毎日蒸し暑くなってきました。今日は中学生クラスで夏休み明けのスピーチコンテストの出場者を選びましたが、最初は「やりたくない…」と言っていた子が、ジャンケンで出ないことになったら、「やっぱりやりたい!」と。さて、どうしましょうかね。
「小学生と学ぶ英語の語源」第108回は “major”「大きい方の、主要な」です。
今から700年くらい前の中英語期にラテン語より入ってきました。
ラテン語 magnus(大きい)の比較級 major(より大きい)に由来します。
同じ語の最上級は maximus(最も大きい)で maximum(最大の)がそうです。

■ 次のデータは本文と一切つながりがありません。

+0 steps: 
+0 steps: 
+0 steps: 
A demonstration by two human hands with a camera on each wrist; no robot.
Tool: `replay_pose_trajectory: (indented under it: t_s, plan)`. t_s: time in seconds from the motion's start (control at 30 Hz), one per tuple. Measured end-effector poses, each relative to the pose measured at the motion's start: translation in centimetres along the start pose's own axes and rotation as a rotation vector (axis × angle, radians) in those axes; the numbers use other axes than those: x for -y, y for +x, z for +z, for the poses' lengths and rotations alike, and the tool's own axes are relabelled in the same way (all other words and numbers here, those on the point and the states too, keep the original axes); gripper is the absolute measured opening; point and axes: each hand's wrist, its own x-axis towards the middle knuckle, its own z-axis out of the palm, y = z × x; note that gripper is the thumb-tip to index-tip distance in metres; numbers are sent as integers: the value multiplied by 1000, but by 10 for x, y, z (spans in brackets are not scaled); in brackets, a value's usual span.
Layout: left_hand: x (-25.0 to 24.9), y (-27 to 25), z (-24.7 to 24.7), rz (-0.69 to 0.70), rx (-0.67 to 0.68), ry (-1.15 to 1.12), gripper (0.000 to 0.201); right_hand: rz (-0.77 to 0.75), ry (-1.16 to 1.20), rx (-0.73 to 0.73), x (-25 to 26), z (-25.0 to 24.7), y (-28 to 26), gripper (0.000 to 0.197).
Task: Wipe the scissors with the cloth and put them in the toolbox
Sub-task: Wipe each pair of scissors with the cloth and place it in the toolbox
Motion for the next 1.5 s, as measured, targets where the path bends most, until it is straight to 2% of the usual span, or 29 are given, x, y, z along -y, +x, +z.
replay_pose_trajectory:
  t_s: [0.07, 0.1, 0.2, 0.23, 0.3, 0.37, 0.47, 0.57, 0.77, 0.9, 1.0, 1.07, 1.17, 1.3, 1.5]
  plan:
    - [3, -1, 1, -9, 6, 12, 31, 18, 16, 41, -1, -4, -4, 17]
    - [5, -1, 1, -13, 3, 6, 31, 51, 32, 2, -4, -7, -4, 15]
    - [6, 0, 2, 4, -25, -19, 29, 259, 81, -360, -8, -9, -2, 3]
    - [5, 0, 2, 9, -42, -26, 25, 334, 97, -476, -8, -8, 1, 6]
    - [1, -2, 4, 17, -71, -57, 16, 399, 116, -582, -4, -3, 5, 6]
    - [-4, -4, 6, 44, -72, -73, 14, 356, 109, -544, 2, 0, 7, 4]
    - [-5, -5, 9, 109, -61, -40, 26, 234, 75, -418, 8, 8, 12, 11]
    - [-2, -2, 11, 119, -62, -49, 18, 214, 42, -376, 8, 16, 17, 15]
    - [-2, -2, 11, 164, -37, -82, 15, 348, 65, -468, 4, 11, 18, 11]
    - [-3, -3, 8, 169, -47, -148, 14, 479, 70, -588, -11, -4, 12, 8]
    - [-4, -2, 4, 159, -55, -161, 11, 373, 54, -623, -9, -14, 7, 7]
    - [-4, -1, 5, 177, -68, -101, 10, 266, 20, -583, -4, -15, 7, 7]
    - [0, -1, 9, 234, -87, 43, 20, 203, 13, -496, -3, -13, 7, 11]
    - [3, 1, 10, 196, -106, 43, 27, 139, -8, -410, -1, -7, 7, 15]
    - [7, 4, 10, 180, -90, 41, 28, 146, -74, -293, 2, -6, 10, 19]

印欧祖語の *meg-(巨大な)に基づき、much(たくさんの)、mayor(市長)、mister(男性:~さん)、master(名人、師)、May(5月)などもなんと同じ語源からきています!(”much” でまたたくさん学びましょう)
major の反意語は minor ですが、こちらもラテン語の minus(小さい)の比較級で、最上級は minimus(最も小さい)、英語では minimum(最小の)です。と言うことは、ー(マイナスの、…を引いた)も当然同じ語源ということになりますね。こちらは印欧祖語の *mei-(小さい)に基づきます。
minute(分、少しの間)、 minister(大臣、牧師)、 mince(みじん切りにする)、 menu(メニュー)、 diminish(減らす、小さくする)などが同じ語源の仲間たちです。
ところで major は「より大きな、主要な、重大な」がもとの意味ですが、ここからさまざまな意味が出ています。
音楽用語では 「…長調の」(反対は minor「…短調の」)
法律用語では「成人の」(反対は minor「未成年の」)
大学では「専攻の、専攻」(minor 「副専攻の、副専攻」)
野球では「大リーグ」(minor league「マイナーリーグ」)

これらは17世紀以降に徐々に使われるようになったものですが、基本はmajor(大きい方、主要なもの)⇔ minor(小さい方、主要でないもの)が背景になっているのがわかりますね。